What is the function of a city?  More precisely put, what should the human function of a city be?

This is a question that I presume will have a vast array of possible answers that are predicated in no small measure upon each persons respective position in life.  Moreover, for most people the city is something that has long since transcended the limits of individual conception, leaving a mere sliver for them to inhabit let alone conceive of.  This conception - or rather misconception - allows individuals in turn to view the city simply as a sort of rudimentary means towards fulfilling singular needs.  For example, Manager Kim has a home in Mok-dong¹ in order to secure educational opportunities for his children. (full stop).  Any other advantage(s) secured by happening to reside in a specific space is simply the happy result of pure coincidence.  To this mind at least, such binary 'choice making' - because to consider this sort of behavior as something even approaching thinking would merely indicate how much one is not thinking to begin with - is a direct refutation to (of?) life itself.  Like, why are you even living, guy?
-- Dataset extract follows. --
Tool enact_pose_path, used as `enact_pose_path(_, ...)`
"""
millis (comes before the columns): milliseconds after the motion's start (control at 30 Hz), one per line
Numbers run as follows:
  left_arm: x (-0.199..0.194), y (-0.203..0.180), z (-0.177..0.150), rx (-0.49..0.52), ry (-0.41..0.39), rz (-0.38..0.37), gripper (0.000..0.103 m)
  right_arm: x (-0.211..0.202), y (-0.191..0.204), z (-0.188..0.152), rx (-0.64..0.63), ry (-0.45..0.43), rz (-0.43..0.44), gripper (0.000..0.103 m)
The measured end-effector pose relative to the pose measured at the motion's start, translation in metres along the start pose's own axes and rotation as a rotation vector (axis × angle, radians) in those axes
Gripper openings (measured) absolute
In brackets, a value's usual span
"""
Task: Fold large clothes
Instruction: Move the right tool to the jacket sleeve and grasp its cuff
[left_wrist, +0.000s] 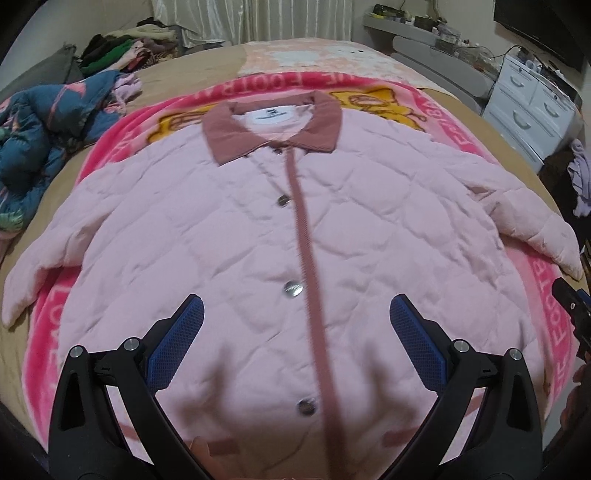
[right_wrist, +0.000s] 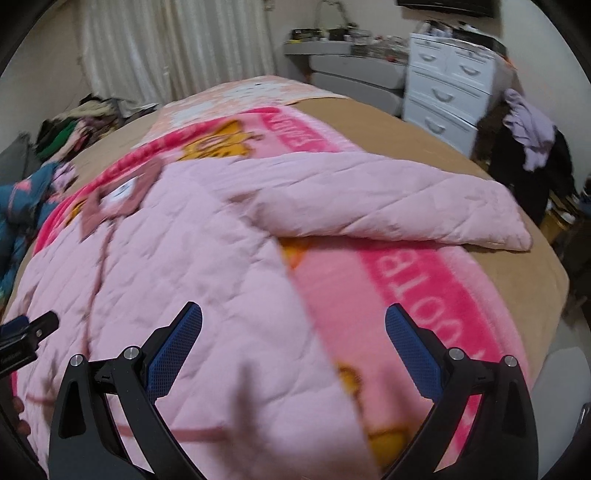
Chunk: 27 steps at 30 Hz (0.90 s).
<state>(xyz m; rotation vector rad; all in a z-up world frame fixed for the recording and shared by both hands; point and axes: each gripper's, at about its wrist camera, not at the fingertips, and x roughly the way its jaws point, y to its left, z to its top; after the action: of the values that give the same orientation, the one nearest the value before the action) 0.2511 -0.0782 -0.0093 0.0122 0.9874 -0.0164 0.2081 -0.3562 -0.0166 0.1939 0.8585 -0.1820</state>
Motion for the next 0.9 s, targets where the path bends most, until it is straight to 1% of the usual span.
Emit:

The simple answer to why we are living, why we who have been afforded the accident of life at this particular juncture in this particular form with the sum total of human actions so far (i.e. history) serving as our latent potentiality + α is simply thus: to have our total life etherialize² into impact itself.  What this abstract statement looks like is quite simple: an idea, usually in written form, that aims to better life or put simply, the pursuit of the good life³.  It was in ancient Greece that this idea of the city as the container of this so called 'good life' found it's own voice, and as the fates would have it, it was none other than Aristotle who said, "People come to the city to live; they stay in order to live the good life." Of course ancient Greece is respected more for the fact that this ideal was allowed to form, conspicuously within Athens, but no less in Cos or Rhodes for example, as opposed to serving as a direct model because, err well, slavery.
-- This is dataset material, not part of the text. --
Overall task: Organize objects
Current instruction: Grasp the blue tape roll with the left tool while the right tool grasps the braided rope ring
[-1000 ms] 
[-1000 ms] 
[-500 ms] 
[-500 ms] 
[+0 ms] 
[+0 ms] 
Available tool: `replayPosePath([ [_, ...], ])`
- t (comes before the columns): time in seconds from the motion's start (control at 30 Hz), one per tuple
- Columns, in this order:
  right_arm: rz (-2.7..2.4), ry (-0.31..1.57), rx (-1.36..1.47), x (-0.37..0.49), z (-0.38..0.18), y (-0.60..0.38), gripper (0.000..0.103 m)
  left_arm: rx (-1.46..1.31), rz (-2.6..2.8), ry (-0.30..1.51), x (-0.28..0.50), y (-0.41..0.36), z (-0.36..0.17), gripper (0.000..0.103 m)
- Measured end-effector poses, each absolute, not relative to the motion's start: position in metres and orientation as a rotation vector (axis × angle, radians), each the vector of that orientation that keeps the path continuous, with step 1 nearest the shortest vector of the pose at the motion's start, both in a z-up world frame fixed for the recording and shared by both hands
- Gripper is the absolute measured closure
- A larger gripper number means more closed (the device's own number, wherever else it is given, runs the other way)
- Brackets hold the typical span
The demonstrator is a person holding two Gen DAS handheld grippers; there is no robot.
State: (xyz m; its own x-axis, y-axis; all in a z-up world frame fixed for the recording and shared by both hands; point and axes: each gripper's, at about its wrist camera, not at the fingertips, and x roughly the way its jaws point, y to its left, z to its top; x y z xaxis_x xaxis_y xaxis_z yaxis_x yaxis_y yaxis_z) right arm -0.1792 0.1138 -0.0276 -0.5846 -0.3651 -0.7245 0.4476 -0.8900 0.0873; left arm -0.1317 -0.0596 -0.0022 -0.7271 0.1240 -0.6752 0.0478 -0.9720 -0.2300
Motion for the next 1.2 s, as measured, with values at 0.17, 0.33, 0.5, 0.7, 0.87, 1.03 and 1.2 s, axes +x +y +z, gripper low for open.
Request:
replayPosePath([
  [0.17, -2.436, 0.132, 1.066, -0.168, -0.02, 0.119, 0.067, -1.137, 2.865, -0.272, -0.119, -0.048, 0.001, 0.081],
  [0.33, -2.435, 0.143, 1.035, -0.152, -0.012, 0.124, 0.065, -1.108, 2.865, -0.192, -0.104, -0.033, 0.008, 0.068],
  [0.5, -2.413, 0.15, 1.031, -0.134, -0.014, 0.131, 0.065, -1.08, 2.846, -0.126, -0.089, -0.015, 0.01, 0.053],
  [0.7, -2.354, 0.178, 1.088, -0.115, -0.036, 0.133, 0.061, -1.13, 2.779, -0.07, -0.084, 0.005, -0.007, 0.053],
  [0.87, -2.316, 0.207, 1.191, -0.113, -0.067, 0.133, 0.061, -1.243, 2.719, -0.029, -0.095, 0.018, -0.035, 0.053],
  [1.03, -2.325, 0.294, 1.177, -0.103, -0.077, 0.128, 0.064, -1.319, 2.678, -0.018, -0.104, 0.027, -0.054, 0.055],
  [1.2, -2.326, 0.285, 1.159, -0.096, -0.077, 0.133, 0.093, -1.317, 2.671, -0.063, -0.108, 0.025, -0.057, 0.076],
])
Obviously the good life cannot be static; it must be something inherently dynamic and organic in the sense that it can only exist and can only be brought about through a continuous, free dialogue between citizens and the city itself.  This dynamic presupposes a few things: Firstly, both the psychic and physical possibility of withdrawal and return and Secondly, a truly autonomous city.  From the collapse of the medieval guild societies the ancient universitas⁴ for long was the means for withdrawing and returning to society.  The layout of Oxford in super blocks, quite nearly another world within a world, not only allowed for physical freedom from the city at large but existed for the mind to focus on concerns completely other than the normal (for that particular period) day-to-day matters at hand.  Today, are not the university and city itself just two cogs in the wheel of global capitalism?  This is not to imply that the pursuit of capital ipso facto is inherently negative; this is merely a call to resuscitate the dialogue of what the good life can or should be, and towards that end the collective as well as individual questioning of our basic assumptions that must occur, for questioning is the piety of thought.


¹ 'Dong' or '洞' refers to a single administrative area whose amalgamation with other similarly demarcated areas make up one of the twenty-five larger municipal districts or 'gu(區)' of Seoul.

² Etherialization, according to Arnold Joseph Toynbee (A Study of History), is the counterpart of 'Materialization' wherein a (material) idea is refined closer into its essential aspect (e.g the church was the etherialized form of the ancient city that allowed the culture of a particular city to be transposed across long distances as well as through time, or the mp3 file as the ultimate etherialized form of music itself, etc.).

³ The 'good life' spoken of here is none other than that earthly place where everything that is good co-exists as the Same, in that everything benefits life, or what is known as eutopia which is derived from the Greek εὖ + τόπος (meaning literally the good place); differentiated from the purposefully abstract and ambiguous conception of utopia (οὐ + τόπος literally meaning 'no place') as that ideal which has no earthly counterpart.

⁴ Universitas being the collective name for all guilds, originally.